Paroles lumineuses dans ruelles sombres

Écrit par Mélanie Thibault, La Grande Époque - Montréal
05.02.2008

 

  • Jean-Marc Massie(攝影: / 大紀元)

Ce «one man show» rend un hommage à la métropole avec énergie et audace. Alliant plusieurs époques de la ville dans une traversée surréaliste, c’est avec chair et grandeur du geste que Jean-Marc Massie nous dévoile Montréal: «Je décape Montréal à travers ses habitants, je fréquente les ruelles mal éclairées, sauf que, moi, j’ai ma lampe de poche.»  

Nous assistions à sa prestation en octobre dernier, lors de la grande nuit du conte au Gésù avec plusieurs autres conteurs pour le spectacle d’ouverture du Festival interculturel du conte du Québec. Une ambiance particulièrement enthousiaste ponctuait le conte De Capitao que livrait Jean-Marc Massie. Certains inconditionnels ont l’habitude de le retrouver au bar le Sergent Recruteur lors des dimanches du conte, rendez-vous du conte qui déjà fête ses dix années de loyaux services. Aussi directeur littéraire de la collection Paroles des Éditions Planète Rebelle, Jean-Marc Massie contribue largement à développer le renouveau du conte.

Cette fois, il se présente, comme un seul homme, à La Balustrade, salle du Monument-National. Il a toutefois plusieurs personnages en poche, prêts à jaillir d’un moment à l’autre dans le récit. Le rythme de sa narration fluctue selon les différentes nuances vocales empruntées à des âmes tout aussi étranges et colorées que les rues noires des nuits montréalaises. Défendant chaque mode de vie urbain avec fougue, Massie tonifie avec intelligence les contrastes propres au climat rigoureux de la ville aux cent clochers.

Plus qu’un alignement d’actions, les contes de Massie portent le spectateur vers des réflexions profondes. Par exemple, nos origines sortent de leur carcan traditionnel un peu réactionnaire pour faire place à une vision multiple et hétéroclite de nos sources. Bien que le conteur souligne avoir son doctorat en science politique de la Sorbonne «rangé à côté des pages jaunes», n’en demeure pas moins une dimension philosophique en écho au sens de chacun des contes.

Ce qui captive dans ce «one man show», ce sont les glissements inopinés entre différents niveaux de réalité, lesquels transmettent la folie du conteur et font appel aux différents sens.

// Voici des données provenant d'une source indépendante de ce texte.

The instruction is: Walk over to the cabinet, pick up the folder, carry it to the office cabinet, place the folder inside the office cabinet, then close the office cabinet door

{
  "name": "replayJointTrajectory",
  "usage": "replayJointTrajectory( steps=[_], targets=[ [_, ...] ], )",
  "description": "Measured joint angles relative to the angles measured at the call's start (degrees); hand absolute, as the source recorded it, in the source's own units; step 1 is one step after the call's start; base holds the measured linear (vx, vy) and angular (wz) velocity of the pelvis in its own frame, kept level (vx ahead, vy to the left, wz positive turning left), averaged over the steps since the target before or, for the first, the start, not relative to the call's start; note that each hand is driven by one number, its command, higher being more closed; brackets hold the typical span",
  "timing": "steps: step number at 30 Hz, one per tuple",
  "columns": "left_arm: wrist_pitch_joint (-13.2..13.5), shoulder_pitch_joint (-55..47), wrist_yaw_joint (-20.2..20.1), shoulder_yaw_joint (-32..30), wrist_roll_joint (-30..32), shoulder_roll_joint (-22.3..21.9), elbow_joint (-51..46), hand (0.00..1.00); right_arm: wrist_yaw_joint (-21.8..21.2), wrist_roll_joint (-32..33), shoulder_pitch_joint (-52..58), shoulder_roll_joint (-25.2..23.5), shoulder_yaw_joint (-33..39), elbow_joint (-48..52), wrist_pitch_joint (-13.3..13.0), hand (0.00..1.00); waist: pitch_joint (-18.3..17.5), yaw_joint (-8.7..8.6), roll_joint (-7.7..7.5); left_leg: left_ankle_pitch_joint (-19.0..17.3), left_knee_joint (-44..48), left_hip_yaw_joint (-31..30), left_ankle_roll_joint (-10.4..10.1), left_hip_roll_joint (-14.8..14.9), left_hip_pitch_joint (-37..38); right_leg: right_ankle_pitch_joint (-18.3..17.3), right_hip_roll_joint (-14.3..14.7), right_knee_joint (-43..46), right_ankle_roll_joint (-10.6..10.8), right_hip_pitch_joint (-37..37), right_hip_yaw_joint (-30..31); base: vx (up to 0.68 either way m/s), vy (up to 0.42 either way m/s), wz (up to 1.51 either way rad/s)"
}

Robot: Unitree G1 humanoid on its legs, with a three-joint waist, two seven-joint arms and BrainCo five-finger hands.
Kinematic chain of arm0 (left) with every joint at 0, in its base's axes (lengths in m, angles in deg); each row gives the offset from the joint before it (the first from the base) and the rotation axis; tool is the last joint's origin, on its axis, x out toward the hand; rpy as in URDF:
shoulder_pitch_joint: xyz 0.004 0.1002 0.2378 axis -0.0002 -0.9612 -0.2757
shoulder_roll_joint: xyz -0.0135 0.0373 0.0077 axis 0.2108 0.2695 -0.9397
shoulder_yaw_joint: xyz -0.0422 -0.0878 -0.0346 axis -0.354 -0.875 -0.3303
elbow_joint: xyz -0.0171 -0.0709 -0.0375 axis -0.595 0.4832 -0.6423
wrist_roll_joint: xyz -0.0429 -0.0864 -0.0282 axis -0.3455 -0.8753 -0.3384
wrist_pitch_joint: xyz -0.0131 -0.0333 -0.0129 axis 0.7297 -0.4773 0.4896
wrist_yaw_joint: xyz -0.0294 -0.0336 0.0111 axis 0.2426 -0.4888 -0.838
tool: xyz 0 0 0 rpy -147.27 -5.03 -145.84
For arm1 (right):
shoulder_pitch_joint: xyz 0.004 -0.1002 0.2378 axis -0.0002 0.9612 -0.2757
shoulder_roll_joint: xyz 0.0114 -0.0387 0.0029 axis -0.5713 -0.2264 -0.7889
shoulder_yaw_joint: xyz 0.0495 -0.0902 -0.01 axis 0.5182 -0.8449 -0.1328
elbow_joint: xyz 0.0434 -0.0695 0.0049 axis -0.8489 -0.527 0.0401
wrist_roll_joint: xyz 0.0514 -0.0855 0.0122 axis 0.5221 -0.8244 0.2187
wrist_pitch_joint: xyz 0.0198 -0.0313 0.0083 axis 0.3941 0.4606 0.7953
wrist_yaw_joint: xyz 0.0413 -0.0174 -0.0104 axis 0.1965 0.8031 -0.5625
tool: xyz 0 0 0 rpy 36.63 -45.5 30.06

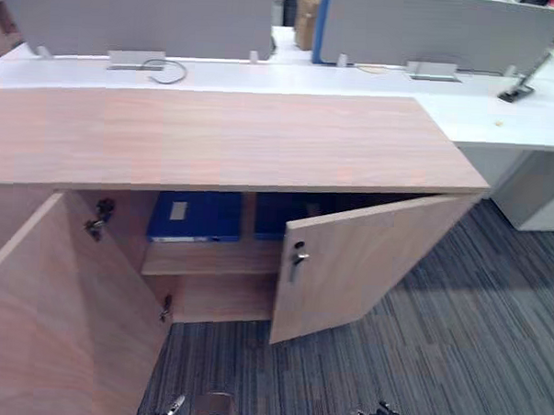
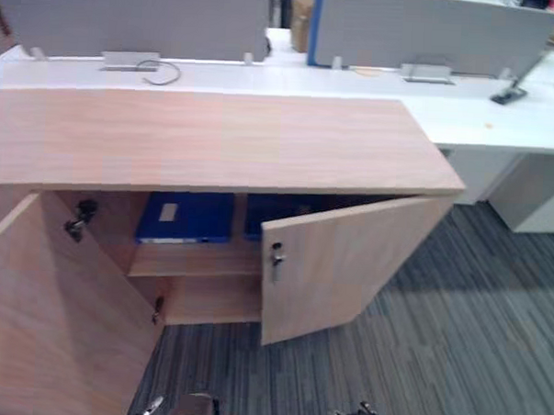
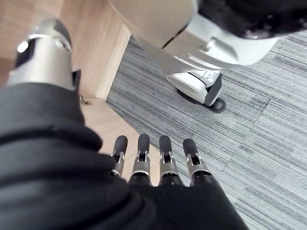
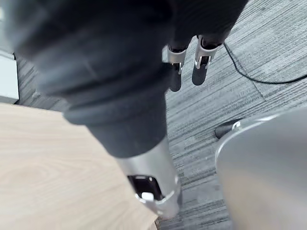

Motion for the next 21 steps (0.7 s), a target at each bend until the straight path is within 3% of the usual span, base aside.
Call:
replayJointTrajectory(
  steps=[2,4,9,12,15,18,19,21],
  targets=[
    [0.07,0.11,0.0,0.9,0.69,1.26,0.08,0.0,-0.13,0.62,-0.14,-1.56,0.16,-0.58,0.01,0.0,-0.11,0.53,-1.76,2.04,-4.79,0.03,1.73,-4.58,0.31,-0.04,-2.87,-1.66,0.02,-0.04,0.16,-0.01,0.148,0.56],
    [0.06,0.17,0.0,2.51,1.93,1.79,0.12,0.0,-0.17,2.08,-0.13,-1.65,0.34,-0.77,-0.33,0.0,-0.42,-0.11,-1.93,3.81,-9.86,0.61,3.1,-7.65,1.03,0.03,-4.65,-4.25,-0.11,0.49,0.49,-0.01,0.111,0.6],
    [0.08,0.6,0.0,3.25,3.77,2.1,0.46,0.0,-0.21,4.18,-0.25,-2.09,2.31,-1.22,-0.4,0.0,-0.98,-0.49,-3.11,11.56,-23.11,1.69,4.07,-12.42,4.73,0.76,-6.93,-7.76,-1.33,1.09,1.97,0.01,0.032,0.42],
    [0.08,0.53,-0.03,6.14,4.91,3.17,0.6,0.0,0.04,6.89,-0.22,-2.51,2.33,-1.19,-0.41,0.0,-1.03,-0.43,-3.56,13.67,-26.81,1.73,4.28,-13.2,6.68,1.14,-7.41,-7.94,-2.13,1.23,1.63,0.08,-0.011,0.01],
    [0.08,0.7,-0.04,8.82,5.71,4.32,0.66,0.0,0.25,6.61,-0.02,-2.71,2.48,-1.12,-0.34,0.0,-0.75,-0.57,-4.15,12.34,-24.76,0.5,4.41,-13.95,6.45,0.26,-8.33,-5.61,-2.21,1.95,-0.14,0.14,-0.011,0.2],
    [0.1,0.84,0.01,10.15,7.02,4.8,1.01,0.0,0.3,6.62,0.47,-2.89,2.5,-0.23,-0.35,0.0,-0.93,-0.92,-3.84,11.72,-24.25,-3.82,4.32,-14.1,7.58,0.4,-7.96,6.15,-1.8,-0.36,-0.69,0.15,0.002,0.66],
    [0.08,0.88,0.01,10.55,7.37,5.27,1.24,0.0,0.45,6.63,0.99,-3.2,2.48,0.53,-0.44,0.0,-1.31,-1.41,-3.74,11.67,-24.19,-7.38,4.38,-13.72,8.43,-0.41,-6.05,13.84,-2.06,-3.21,4.79,0.14,-0.013,0.96],
    [0.09,1.02,0.02,10.6,7.86,5.3,1.56,0.0,0.55,6.65,1.21,-3.43,2.32,0.91,-0.46,0.0,-1.48,-1.42,-3.71,11.58,-24.26,-9.93,4.35,-13.53,8.36,-1.8,-3.47,13.97,-1.74,-3.38,10.54,0.08,-0.021,0.94]
  ],
)
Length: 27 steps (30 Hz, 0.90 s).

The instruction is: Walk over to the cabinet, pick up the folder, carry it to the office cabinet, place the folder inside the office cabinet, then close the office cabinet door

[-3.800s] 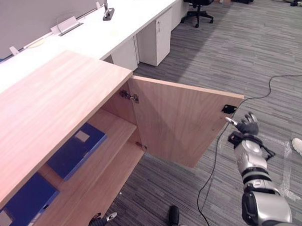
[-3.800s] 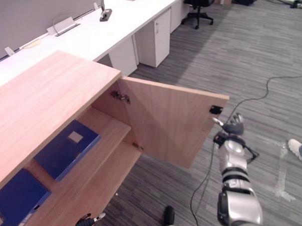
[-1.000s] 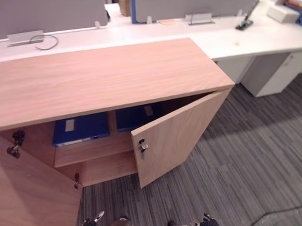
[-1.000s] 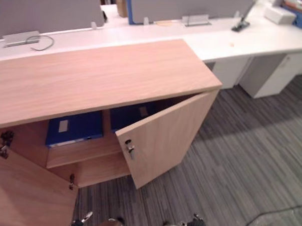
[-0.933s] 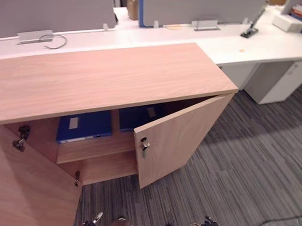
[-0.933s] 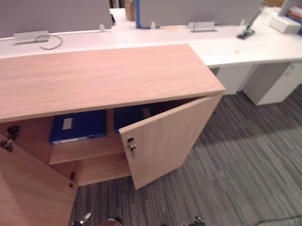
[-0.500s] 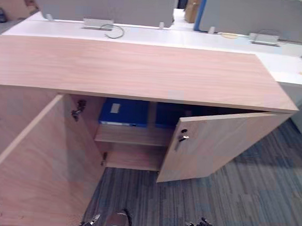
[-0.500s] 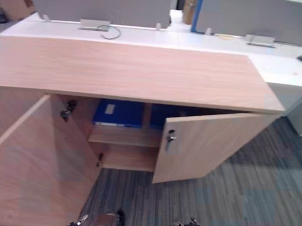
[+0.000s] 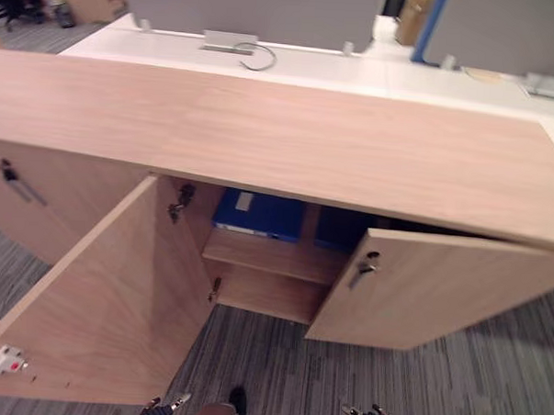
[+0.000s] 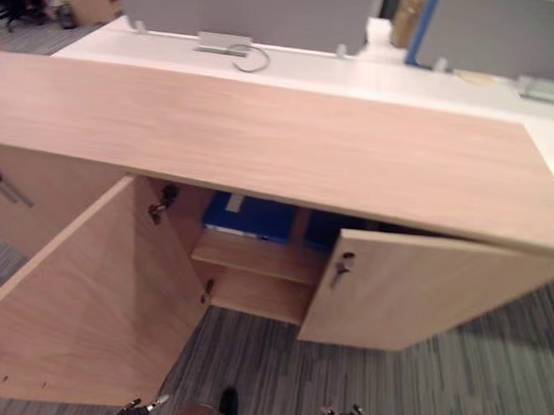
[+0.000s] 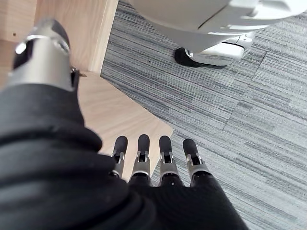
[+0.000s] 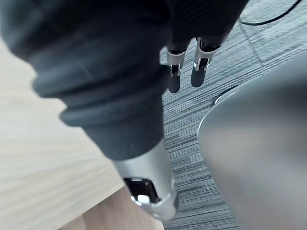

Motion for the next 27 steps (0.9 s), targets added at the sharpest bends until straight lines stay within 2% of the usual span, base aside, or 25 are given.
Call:
replayJointTrajectory(
  steps=[1,2,3,4,5,7,8,10,14,17,20,22,24,25,26,27],
  targets=[
    [0.0,0.02,0.0,-0.15,0.13,-0.02,0.11,0.0,0.0,0.0,-0.01,-0.14,-0.04,0.07,-0.02,0.0,-0.01,0.13,-0.02,-0.14,-0.04,-1.81,-0.3,-0.03,0.01,-0.8,1.96,-0.44,0.79,-0.5,3.93,0.04,-0.045,0.9],
    [0.0,-0.02,0.0,-0.49,0.16,-0.13,0.14,0.0,0.0,0.01,-0.01,-0.2,-0.05,0.07,-0.03,0.0,-0.01,0.24,-0.02,-0.19,0.06,-3.45,-0.35,-0.26,0.09,-0.86,2.87,-1.53,0.91,-0.91,5.25,0.03,-0.071,0.69],
    [0.0,-0.02,0.0,-0.49,0.16,-0.13,0.14,0.0,0.0,0.01,-0.01,-0.2,-0.05,0.07,-0.03,0.0,-0.01,0.24,-0.02,-0.19,0.06,-3.45,-0.35,-0.26,0.09,-0.86,2.87,-1.53,0.91,-0.91,5.25,0.03,-0.208,0.79],
    [0.05,-0.07,-0.04,-1.6,0.4,-0.22,0.15,0.0,-0.04,0.04,0.02,-0.36,-0.2,-0.18,-0.05,0.0,-0.37,0.17,-0.89,-0.49,1.13,-5.97,-1.24,-1.48,-0.15,0.1,2.84,-5.56,1.38,-0.67,3.99,0.04,-0.264,0.71],
    [0.07,-0.31,0.0,-3.01,0.75,-0.99,0.31,0.0,-0.1,-0.04,0.07,-0.39,-0.03,-0.41,-0.05,0.0,-0.8,0.39,-0.7,-0.72,1.24,-7.12,-1.89,-1.22,-0.23,-0.58,2.59,-7.6,1.92,0.63,3.07,0.04,-0.234,0.72],
    [0.1,-0.23,-0.02,-4.56,1.4,-1.4,0.3,0.0,-0.27,-0.08,0.07,-0.43,-0.02,-0.42,-0.05,0.0,-1.48,0.87,-1.0,-0.44,0.85,-7.61,-2.91,-0.56,-1.21,-1.59,2.7,-11.38,1.48,1.48,1.39,0.02,-0.189,0.19],
    [0.01,0.32,-0.01,-5.2,1.83,-1.46,1.16,0.0,-0.48,-0.12,0.02,-0.42,-0.03,-0.43,-0.06,0.0,-1.72,0.93,-0.58,0.01,0.9,-8.77,-3.78,0.26,-2.45,-1.65,3.44,-13.36,0.71,1.57,0.08,0.01,-0.282,0.41],
    [-0.08,0.2,-0.01,-6.43,1.83,-1.45,2.03,0.0,-0.48,-0.2,0.56,-0.14,0.55,-0.45,0.0,0.0,-1.88,-0.1,-0.65,0.99,-0.38,-11.17,-5.26,1.4,-2.9,-1.28,4.68,-14.61,0.13,1.92,-2.93,-0.01,-0.24,0.61],
    [0.03,0.29,0.09,-6.49,1.1,-1.27,1.86,0.0,-0.44,-0.3,0.3,0.56,1.78,-1.67,-0.08,0.0,-1.84,0.39,-0.87,3.1,-3.81,-14.8,-7.31,3.22,-2.64,0.36,6.9,-17.86,-1.09,4.21,-5.82,0.03,-0.16,0.4],
    [0.07,0.3,0.48,-5.15,1.12,-0.9,1.9,0.0,-0.41,-0.26,-1.29,0.57,1.71,-2.57,-0.33,0.0,-1.8,0.54,-0.79,5.06,-7.0,-15.72,-7.77,4.12,-1.87,1.04,7.61,-18.87,-1.59,4.53,-6.53,0.01,-0.071,0.15],
    [0.14,0.39,0.9,-2.8,1.35,-0.32,1.85,0.0,-0.29,-0.28,-1.41,1.0,1.71,-2.57,-0.49,0.0,-1.02,0.5,-0.53,6.69,-8.06,-17.23,-8.03,3.83,-2.04,1.02,7.51,-18.86,-1.61,5.3,-8.88,-0.03,-0.047,0.37],
    [0.2,0.8,0.94,-1.82,1.33,-0.13,1.71,0.0,-0.21,-0.28,-1.78,1.44,1.82,-2.57,-0.52,0.0,0.17,0.16,-0.15,7.37,-7.69,-16.42,-7.25,3.23,-2.63,0.94,7.01,-18.63,-1.74,5.74,-10.61,-0.09,-0.004,0.47],
    [0.14,1.17,0.93,-1.47,1.31,-0.07,1.83,0.0,-0.1,-0.27,-2.07,1.67,2.56,-2.59,-0.53,0.0,1.54,-0.77,0.51,4.34,-5.75,-8.75,-2.55,3.91,-4.14,0.8,6.51,-18.32,-1.91,6.51,-13.0,-0.11,0.022,0.66],
    [0.13,1.37,0.93,-1.42,1.32,-0.04,1.83,0.0,-0.01,-0.27,-2.06,1.7,3.07,-2.62,-0.51,0.0,2.16,-0.9,0.48,2.26,-6.39,-5.05,-2.24,4.07,-3.93,0.8,5.4,-18.51,-1.92,7.23,-14.5,-0.11,0.072,0.75],
    [0.15,1.79,0.92,-1.34,1.3,0.23,1.83,0.0,-0.02,-0.27,-2.07,1.62,4.39,-3.07,-0.54,0.0,3.09,-1.09,-0.67,1.56,-2.53,-0.27,-1.71,3.98,-4.97,0.77,2.95,-18.6,-1.94,6.94,-16.54,-0.09,0.082,0.67],
    [0.14,2.18,0.91,-1.4,1.29,0.46,1.83,0.0,-0.01,-0.28,-2.26,1.68,4.79,-3.5,-0.53,0.0,3.5,-1.27,-0.55,1.18,2.61,2.46,-1.17,4.09,-6.36,0.61,2.31,-18.05,-1.77,7.09,-17.18,-0.08,0.13,0.5]
  ],
)
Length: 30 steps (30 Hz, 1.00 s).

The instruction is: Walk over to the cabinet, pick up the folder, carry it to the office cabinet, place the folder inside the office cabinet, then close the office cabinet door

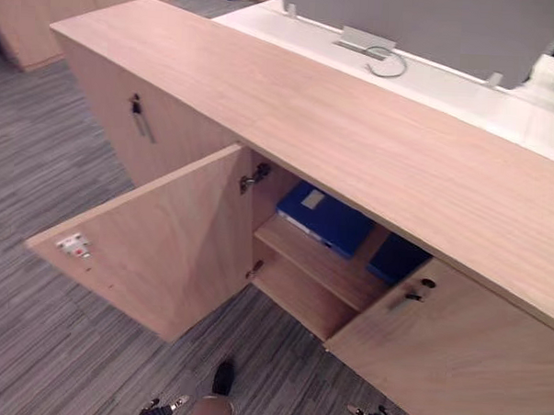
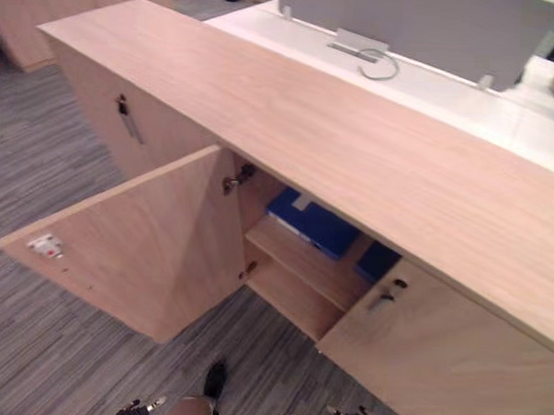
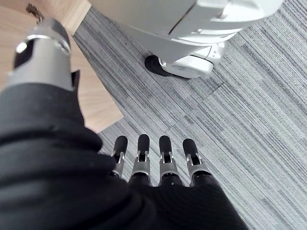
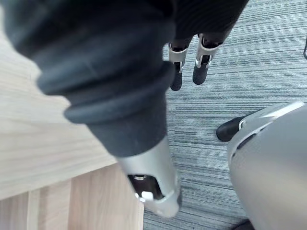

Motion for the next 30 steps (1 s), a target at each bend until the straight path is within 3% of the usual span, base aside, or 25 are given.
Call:
replayJointTrajectory(
  steps=[1,2,4,5,6,7,8,9,11,12,13,14,15,16,17,18,20,23,25,30],
  targets=[
    [0.01,-0.87,-0.02,0.04,-0.06,-0.45,-0.03,0.0,-0.01,-0.02,0.14,0.63,0.06,-0.26,0.06,0.0,0.05,0.1,1.16,-0.21,8.53,3.7,0.3,0.69,-0.8,-0.8,-0.52,1.69,1.07,0.35,-0.46,-0.04,0.103,0.5],
    [0.03,-2.26,-0.09,0.46,-0.04,-1.36,-0.38,0.0,-0.17,-0.04,0.56,1.26,-0.23,-0.2,0.02,0.0,-0.54,-0.5,2.83,-2.77,6.25,3.2,-1.34,0.6,0.1,-2.3,0.28,3.41,1.61,-0.12,-0.87,-0.03,0.139,0.72],
    [0.3,-1.93,-0.22,1.47,-0.13,-0.82,-0.91,0.0,-0.51,-0.02,0.82,1.15,-0.1,-1.08,0.16,0.0,-0.55,-1.06,2.55,-0.16,-1.38,0.87,-0.58,-1.66,1.42,-3.15,0.22,2.36,0.54,-0.87,-0.12,-0.03,0.093,0.96],
    [0.44,-1.6,-0.3,1.43,-0.07,-0.35,-1.01,0.0,-0.59,-0.05,1.05,1.07,0.54,-1.51,0.09,0.0,-0.99,-1.6,1.34,-0.58,-5.18,3.71,-0.16,-2.67,2.33,-1.35,-1.3,-0.54,-0.16,-0.5,0.36,-0.02,0.085,0.9],
    [0.46,-1.78,-0.29,0.34,-0.17,-0.4,-0.64,0.0,-0.6,-0.05,0.77,1.25,2.01,-2.23,0.13,0.0,-0.55,-1.01,1.0,-2.87,2.05,7.94,1.21,-1.42,0.96,-0.08,-3.33,-0.27,1.24,-0.44,-1.4,0.01,0.107,0.67],
    [0.39,-2.23,-0.28,-0.05,-0.16,-0.54,-0.44,0.0,-0.6,-0.04,0.8,1.3,2.09,-2.31,0.16,0.0,-0.59,-0.95,1.05,-3.5,5.0,9.02,0.94,-0.59,0.86,0.01,-3.76,0.12,1.4,-0.03,-1.45,0.07,0.125,0.16],
    [0.27,-4.51,-0.29,-1.3,-0.17,-1.28,-0.3,0.0,-0.6,-0.03,1.02,1.37,2.1,-2.24,0.13,0.0,-0.93,-1.3,1.36,-4.7,11.27,11.53,-0.33,3.12,2.35,0.11,-4.91,1.63,1.58,0.34,-1.93,0.09,0.148,0.12],
    [0.22,-5.44,-0.19,-1.68,-0.22,-1.7,-0.25,0.0,-0.64,0.0,1.03,1.82,2.14,-1.93,0.14,0.0,-1.4,-1.8,2.4,-4.14,9.54,10.12,-1.75,3.11,2.97,0.14,-5.29,3.23,1.88,-0.37,-2.66,0.06,0.162,0.21],
    [0.44,-5.03,-0.09,-1.13,-0.24,-1.81,-0.53,0.0,-0.76,0.04,1.05,2.12,2.18,-2.05,0.2,0.0,-2.25,-2.76,3.18,-3.21,3.72,8.03,-1.72,0.98,3.33,-0.56,-4.86,3.27,2.76,-3.24,-2.64,-0.09,0.156,0.75],
    [0.64,-4.09,0.01,-1.07,-0.23,-1.05,-0.46,0.0,-0.74,0.21,1.01,2.43,2.66,-2.53,0.16,0.0,-2.97,-3.46,1.82,-1.07,-1.39,5.66,-1.44,-1.58,3.33,-0.03,-7.18,1.27,3.43,-3.06,-3.6,-0.12,0.149,0.96],
    [0.59,-3.4,0.05,-1.53,-0.38,-0.83,-0.36,0.0,-0.71,0.22,0.74,2.44,4.12,-2.7,0.16,0.0,-2.59,-3.43,1.58,-1.32,-0.85,6.0,-1.49,-2.1,3.07,0.91,-8.44,0.96,4.65,-3.14,-4.72,-0.07,0.166,0.63],
    [0.6,-3.27,0.09,-2.68,-0.66,-1.12,0.1,0.0,-0.56,0.24,0.49,2.65,5.61,-2.91,0.12,0.0,-2.09,-2.99,1.3,-4.72,4.04,5.94,-0.66,-1.22,1.98,1.63,-9.48,1.38,5.4,-3.24,-4.77,0.03,0.186,0.14],
    [0.31,-3.89,0.19,-3.16,-1.33,-1.5,0.8,0.0,-0.53,0.27,0.48,3.34,6.16,-2.98,0.07,0.0,-2.27,-3.31,2.21,-7.01,9.4,5.53,-2.42,2.17,1.88,2.13,-10.02,1.74,6.07,-2.98,-4.62,0.03,0.174,-0.03],
    [0.29,-4.54,0.21,-3.14,-1.49,-2.18,0.79,0.0,-0.57,0.27,0.45,4.19,6.17,-2.96,0.05,0.0,-2.3,-3.6,3.44,-8.1,9.13,4.44,-5.22,4.37,2.76,2.47,-10.18,2.01,6.67,-3.08,-4.4,-0.01,0.347,-0.16],
    [0.29,-4.41,0.19,-3.11,-1.46,-2.66,0.82,0.0,-0.57,0.26,-0.07,4.95,6.25,-2.96,-0.09,0.0,-1.94,-3.56,4.01,-9.49,8.04,3.76,-7.27,3.42,2.96,3.37,-11.26,2.31,7.83,-4.42,-3.56,-0.07,0.362,-0.24],
    [0.3,-4.22,0.34,-3.18,-1.73,-2.14,0.72,0.0,-0.6,0.26,-0.55,4.85,6.39,-3.08,-0.07,0.0,-1.81,-3.38,4.57,-8.88,7.4,4.21,-6.82,2.45,2.73,3.8,-11.74,2.2,7.36,-5.26,-2.67,-0.15,0.427,-0.18],
    [0.48,-2.03,0.83,-1.7,-2.45,-0.75,-1.13,0.0,-0.23,0.24,-0.73,4.79,6.62,-3.46,0.16,0.0,-2.12,-4.39,4.18,-5.59,1.48,5.68,-4.69,-0.72,2.28,5.63,-12.6,1.63,6.23,-8.19,-1.08,-0.12,0.193,-0.01],
    [0.79,0.16,1.39,-1.07,-2.96,0.77,-4.72,0.0,0.58,0.48,-0.28,4.34,6.53,-3.59,0.05,0.0,-2.13,-4.95,5.59,-3.5,-2.38,6.34,-3.49,-1.26,2.72,10.4,-12.46,-0.65,6.58,-9.29,-0.31,-0.09,0.098,-0.15],
    [1.29,2.9,2.22,0.53,-3.93,3.36,-8.64,0.0,0.65,0.22,0.66,3.59,6.07,-3.63,0.1,0.0,-2.65,-5.44,5.61,-0.38,-8.61,7.17,-4.18,0.26,6.46,12.35,-10.48,-1.22,6.72,-8.99,0.45,-0.03,-0.017,-0.22],
    [1.64,9.74,2.5,5.31,-4.01,6.71,-13.73,0.0,0.59,0.2,2.75,3.65,5.41,-3.57,0.18,0.0,-3.84,-6.19,5.56,4.62,-17.1,9.08,-6.34,3.36,11.08,12.75,-7.13,-2.9,7.04,-8.9,0.71,0.02,-0.078,-0.27]
  ],
)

Le seul bémol réside dans la représentation visuelle du spectacle. Avec une telle vigueur corporelle et une énergie prête à exploser, une salle plus grande, ou du moins un soin apporté au lieu scénique, ainsi qu’un support sonore plus significatif seraient nécessaires pour appuyer ce que livre ce grand manitou de la parole. Néanmoins, ses récits ensorcelants valent à eux seuls que l’on s’y précipite.